ISBN: 978-0-544-71624-7
Pavel K Baev
Peace Research Institute Oslo (PRIO)
There is much more to this solid volume than the traditional ambassadorial memoir, but McFaul had been a respected academic before embarking on a short political career, and has happily returned to his Stanford University tenure. He delivers all the expected anecdotes about and insight into policy-making in the Obama administration, which he joined from the first inauguration, and diplomacy-making in the US embassy in Moscow, which he led from early 2012 to early 2014. He was on the plane home when Russia launched the military operation resulting in the annexation of Crimea, which destroyed all the efforts at building cooperative relations known as Reset.
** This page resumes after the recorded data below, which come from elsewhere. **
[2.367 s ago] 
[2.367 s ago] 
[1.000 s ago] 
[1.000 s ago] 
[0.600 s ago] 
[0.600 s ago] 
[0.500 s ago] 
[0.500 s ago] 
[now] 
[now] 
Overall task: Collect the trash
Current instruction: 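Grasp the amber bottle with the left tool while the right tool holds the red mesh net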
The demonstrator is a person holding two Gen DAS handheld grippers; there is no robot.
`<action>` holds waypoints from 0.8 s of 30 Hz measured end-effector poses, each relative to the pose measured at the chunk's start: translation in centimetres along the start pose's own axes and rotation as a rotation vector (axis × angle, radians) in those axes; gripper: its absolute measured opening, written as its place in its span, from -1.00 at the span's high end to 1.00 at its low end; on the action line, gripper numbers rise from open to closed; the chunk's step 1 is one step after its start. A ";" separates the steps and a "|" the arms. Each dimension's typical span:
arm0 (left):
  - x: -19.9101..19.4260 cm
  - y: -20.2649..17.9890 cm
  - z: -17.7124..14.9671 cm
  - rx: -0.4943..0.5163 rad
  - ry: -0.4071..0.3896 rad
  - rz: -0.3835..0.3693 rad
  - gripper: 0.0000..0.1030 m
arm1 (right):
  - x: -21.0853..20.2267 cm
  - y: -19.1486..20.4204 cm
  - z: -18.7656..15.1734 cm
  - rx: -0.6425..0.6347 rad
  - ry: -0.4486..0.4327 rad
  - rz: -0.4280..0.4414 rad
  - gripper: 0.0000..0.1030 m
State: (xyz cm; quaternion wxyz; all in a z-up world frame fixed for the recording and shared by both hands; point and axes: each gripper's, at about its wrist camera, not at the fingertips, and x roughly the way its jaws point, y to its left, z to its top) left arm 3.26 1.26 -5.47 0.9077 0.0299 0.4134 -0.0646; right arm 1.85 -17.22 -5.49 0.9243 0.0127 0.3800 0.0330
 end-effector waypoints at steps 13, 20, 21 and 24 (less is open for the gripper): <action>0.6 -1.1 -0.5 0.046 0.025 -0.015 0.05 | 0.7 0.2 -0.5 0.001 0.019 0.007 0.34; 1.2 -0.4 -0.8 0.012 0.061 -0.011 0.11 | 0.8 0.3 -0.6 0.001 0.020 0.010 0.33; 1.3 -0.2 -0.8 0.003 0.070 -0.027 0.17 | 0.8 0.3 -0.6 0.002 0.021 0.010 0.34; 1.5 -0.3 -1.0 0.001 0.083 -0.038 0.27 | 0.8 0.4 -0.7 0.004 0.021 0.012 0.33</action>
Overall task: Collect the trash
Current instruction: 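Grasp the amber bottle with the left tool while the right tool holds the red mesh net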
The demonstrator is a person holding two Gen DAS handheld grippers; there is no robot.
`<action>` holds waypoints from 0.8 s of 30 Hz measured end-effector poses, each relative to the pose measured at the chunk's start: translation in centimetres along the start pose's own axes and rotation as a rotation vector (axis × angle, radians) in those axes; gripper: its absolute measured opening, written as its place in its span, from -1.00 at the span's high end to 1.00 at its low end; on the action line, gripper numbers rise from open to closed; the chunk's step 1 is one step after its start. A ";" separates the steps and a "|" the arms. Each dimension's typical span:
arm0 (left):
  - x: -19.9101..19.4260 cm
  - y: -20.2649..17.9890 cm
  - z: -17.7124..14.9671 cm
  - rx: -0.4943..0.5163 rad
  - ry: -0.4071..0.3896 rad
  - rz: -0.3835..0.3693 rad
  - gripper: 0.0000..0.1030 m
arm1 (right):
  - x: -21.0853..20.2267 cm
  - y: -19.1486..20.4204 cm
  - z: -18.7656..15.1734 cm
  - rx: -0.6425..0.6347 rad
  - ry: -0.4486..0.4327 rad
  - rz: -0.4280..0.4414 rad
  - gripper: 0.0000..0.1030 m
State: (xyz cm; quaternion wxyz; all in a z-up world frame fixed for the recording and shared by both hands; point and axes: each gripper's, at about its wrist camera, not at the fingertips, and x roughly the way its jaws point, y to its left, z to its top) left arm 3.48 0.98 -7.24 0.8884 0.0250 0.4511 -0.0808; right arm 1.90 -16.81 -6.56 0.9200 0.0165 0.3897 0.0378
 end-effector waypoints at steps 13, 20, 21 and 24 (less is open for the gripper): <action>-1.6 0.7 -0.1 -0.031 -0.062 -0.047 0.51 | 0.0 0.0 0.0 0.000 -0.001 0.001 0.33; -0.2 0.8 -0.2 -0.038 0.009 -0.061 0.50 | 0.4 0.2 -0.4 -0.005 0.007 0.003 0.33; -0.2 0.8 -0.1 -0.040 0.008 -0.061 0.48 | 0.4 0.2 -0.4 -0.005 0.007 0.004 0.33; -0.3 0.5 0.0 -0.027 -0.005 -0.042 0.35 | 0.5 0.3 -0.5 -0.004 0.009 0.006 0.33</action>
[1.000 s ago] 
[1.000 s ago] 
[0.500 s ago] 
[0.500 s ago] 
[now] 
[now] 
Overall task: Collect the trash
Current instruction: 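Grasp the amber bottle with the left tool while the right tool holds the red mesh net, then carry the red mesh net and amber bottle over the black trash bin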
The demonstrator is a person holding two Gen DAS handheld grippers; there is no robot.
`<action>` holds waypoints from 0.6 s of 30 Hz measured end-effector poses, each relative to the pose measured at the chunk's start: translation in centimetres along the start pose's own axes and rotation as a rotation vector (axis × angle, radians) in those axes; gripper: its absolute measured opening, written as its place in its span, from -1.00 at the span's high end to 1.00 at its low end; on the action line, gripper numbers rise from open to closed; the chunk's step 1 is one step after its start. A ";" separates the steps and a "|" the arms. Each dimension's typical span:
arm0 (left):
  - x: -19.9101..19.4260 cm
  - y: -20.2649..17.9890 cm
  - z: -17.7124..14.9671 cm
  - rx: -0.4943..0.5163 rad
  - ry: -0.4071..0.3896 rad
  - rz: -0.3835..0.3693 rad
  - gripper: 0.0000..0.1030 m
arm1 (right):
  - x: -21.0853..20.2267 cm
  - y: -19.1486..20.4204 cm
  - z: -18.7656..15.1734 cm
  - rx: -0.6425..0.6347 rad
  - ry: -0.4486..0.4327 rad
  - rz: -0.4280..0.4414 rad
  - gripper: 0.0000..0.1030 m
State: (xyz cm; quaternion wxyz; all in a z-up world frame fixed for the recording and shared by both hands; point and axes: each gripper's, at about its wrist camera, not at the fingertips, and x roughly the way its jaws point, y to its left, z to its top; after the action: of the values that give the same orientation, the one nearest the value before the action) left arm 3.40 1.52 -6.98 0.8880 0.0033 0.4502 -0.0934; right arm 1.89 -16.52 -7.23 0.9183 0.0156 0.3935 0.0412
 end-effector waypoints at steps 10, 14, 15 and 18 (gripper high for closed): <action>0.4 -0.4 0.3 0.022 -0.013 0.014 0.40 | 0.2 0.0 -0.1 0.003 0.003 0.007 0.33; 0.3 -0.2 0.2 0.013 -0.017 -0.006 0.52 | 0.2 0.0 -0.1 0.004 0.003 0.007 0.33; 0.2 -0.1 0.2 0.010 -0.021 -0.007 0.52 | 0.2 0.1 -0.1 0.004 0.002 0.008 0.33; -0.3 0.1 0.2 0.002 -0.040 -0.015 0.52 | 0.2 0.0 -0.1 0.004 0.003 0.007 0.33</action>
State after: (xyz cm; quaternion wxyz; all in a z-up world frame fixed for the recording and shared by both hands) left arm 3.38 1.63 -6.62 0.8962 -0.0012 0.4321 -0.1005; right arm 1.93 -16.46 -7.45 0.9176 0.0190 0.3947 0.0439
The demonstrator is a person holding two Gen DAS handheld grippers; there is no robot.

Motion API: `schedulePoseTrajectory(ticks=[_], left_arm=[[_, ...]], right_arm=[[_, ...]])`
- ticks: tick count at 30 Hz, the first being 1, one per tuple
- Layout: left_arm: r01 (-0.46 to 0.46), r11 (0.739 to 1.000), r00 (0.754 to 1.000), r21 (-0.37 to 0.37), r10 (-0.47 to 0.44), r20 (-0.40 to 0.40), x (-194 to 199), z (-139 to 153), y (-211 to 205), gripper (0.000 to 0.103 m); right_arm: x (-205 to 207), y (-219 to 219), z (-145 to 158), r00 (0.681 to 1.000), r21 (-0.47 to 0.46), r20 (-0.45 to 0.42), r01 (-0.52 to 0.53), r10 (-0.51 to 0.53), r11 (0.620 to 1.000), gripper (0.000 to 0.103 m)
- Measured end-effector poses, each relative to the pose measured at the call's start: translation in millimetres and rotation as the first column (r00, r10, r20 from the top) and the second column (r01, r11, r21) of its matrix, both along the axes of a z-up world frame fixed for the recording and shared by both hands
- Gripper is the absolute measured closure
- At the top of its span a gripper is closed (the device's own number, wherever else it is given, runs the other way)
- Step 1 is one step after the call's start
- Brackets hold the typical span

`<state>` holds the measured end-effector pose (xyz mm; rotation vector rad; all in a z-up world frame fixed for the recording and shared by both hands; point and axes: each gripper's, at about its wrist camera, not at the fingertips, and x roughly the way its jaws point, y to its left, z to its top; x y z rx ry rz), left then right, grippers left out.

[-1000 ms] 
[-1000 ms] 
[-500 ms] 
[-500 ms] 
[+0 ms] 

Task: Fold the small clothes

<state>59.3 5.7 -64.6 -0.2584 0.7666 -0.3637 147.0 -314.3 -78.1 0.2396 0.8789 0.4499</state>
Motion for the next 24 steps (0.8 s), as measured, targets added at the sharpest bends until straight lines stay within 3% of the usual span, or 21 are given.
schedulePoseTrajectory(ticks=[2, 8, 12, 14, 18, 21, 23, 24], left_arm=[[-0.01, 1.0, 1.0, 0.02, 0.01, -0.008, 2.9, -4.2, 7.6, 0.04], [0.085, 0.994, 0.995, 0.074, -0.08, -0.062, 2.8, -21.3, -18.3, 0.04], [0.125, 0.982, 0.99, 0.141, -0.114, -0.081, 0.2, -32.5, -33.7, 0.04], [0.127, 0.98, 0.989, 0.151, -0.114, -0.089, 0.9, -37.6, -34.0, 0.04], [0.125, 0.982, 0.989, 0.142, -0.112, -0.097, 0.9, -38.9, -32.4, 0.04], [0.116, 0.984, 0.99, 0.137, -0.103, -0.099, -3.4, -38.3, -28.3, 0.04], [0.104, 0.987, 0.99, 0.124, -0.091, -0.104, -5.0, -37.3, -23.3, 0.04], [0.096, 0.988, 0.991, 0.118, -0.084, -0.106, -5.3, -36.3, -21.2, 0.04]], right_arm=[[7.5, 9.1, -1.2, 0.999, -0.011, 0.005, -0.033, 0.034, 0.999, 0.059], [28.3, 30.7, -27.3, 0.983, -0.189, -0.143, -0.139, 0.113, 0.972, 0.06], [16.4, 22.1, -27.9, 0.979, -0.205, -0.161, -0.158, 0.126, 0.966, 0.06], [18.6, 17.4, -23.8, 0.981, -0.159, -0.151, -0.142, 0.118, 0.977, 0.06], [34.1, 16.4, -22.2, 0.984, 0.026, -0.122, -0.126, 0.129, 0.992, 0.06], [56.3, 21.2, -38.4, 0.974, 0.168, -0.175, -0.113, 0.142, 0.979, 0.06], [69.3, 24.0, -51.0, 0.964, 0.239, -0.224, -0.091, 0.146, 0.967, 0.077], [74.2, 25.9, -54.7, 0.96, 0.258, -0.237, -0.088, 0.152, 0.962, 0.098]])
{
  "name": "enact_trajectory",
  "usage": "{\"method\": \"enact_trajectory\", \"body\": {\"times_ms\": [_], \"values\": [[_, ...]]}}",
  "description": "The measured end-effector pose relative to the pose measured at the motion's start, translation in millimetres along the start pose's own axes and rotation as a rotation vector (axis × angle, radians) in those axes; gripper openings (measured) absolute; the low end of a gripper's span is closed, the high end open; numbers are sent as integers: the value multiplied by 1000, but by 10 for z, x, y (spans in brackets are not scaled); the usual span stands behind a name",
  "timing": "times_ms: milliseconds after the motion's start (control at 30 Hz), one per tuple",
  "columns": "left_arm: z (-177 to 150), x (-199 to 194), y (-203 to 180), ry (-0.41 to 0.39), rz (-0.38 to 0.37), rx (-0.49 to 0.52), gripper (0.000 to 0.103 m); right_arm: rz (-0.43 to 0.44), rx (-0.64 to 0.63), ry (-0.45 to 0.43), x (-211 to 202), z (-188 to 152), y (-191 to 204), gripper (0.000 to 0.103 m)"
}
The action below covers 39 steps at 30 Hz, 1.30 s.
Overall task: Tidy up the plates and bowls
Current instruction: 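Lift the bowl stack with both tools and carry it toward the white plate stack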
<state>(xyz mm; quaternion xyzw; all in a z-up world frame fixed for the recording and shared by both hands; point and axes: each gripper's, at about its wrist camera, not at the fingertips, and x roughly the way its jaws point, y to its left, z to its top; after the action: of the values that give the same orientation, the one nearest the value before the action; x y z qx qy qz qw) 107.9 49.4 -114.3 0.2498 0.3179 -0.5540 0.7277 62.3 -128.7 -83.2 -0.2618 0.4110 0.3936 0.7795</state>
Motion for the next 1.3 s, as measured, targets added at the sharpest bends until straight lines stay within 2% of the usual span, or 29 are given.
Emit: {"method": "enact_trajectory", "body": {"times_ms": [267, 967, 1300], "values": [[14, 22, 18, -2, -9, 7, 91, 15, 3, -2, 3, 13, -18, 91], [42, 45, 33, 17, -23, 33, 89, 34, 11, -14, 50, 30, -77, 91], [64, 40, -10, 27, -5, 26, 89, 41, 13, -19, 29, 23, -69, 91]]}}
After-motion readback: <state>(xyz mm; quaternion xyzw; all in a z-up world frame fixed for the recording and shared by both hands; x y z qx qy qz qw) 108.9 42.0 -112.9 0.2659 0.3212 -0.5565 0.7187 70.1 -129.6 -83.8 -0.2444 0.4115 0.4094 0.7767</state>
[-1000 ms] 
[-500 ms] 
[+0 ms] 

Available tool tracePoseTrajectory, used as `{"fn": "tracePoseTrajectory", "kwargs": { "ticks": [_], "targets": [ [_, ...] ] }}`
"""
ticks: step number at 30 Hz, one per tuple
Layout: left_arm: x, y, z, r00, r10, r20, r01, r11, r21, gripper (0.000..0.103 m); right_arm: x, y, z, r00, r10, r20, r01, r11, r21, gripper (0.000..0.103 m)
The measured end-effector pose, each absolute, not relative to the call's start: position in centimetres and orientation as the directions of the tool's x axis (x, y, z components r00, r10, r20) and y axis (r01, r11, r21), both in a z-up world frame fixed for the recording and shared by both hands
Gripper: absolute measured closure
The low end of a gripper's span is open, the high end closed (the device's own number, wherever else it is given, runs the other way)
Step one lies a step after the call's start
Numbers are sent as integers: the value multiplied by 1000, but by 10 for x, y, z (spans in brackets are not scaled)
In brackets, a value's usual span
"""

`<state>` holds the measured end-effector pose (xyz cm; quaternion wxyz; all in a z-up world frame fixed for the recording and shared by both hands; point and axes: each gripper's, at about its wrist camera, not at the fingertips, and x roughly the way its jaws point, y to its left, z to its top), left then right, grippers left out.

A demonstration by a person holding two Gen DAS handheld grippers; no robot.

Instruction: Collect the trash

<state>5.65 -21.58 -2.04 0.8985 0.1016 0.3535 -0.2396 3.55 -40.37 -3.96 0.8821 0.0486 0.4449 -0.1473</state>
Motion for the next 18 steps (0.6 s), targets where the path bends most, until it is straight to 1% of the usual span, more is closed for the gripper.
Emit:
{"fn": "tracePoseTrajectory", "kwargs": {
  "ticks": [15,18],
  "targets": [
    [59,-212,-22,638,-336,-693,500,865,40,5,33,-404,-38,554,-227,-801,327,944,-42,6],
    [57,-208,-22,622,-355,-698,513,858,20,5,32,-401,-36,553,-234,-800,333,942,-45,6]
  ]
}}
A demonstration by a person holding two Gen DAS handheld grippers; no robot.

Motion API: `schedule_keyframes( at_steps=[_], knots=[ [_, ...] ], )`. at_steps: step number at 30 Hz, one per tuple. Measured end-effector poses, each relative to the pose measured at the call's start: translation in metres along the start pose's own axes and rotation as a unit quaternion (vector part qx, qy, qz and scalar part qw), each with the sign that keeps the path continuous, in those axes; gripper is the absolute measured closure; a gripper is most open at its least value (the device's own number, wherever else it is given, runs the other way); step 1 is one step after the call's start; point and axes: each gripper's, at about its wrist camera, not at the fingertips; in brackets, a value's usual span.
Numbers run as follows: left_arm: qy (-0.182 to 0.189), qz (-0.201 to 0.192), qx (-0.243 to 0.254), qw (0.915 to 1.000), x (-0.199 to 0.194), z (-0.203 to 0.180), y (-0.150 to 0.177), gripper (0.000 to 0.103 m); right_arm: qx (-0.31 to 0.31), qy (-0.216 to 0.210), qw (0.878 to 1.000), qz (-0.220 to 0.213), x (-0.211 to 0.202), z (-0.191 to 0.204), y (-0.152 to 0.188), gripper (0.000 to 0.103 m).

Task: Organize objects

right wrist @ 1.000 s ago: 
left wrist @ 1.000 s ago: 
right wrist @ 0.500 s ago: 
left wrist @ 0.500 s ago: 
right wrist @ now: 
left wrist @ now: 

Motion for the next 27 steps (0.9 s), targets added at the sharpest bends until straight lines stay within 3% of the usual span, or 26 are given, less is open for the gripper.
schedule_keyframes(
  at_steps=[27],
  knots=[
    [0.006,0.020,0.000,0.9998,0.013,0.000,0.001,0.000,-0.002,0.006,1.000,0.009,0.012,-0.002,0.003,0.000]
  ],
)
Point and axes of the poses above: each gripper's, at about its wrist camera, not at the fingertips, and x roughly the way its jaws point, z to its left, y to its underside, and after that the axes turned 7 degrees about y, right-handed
McFaul was an enthusiastic driver of those efforts, and he sees no need to justify them – but he takes very personally the question of 'What went wrong?' (p. 410). He dismisses geopolitical arguments about 'rising Russia' turning into a revisionist power, and gives only marginal credibility to the accusations that a sequence of US policy decisions, from the NATO expansion to the intervention in Libya, pushed Russia to adopt the defensive/aggressive stance. His explanation of the failure of Reset narrows on the domestic developments, particularly Putin's regime response to the protest movements, generated by 'factors over which we had little influence or control' (p. 417). Russia's modernization, ambivalent at it was at the start of this decade, was certain to clash with the interests of a non-democratic and deeply corrupt regime, and McFaul bears responsibility for misjudging this conflict. He sticks to the belief in Russia's democratic future and a new Reset, but his bitter denunciation of Trump's policies in the epilogue weakens this proposition.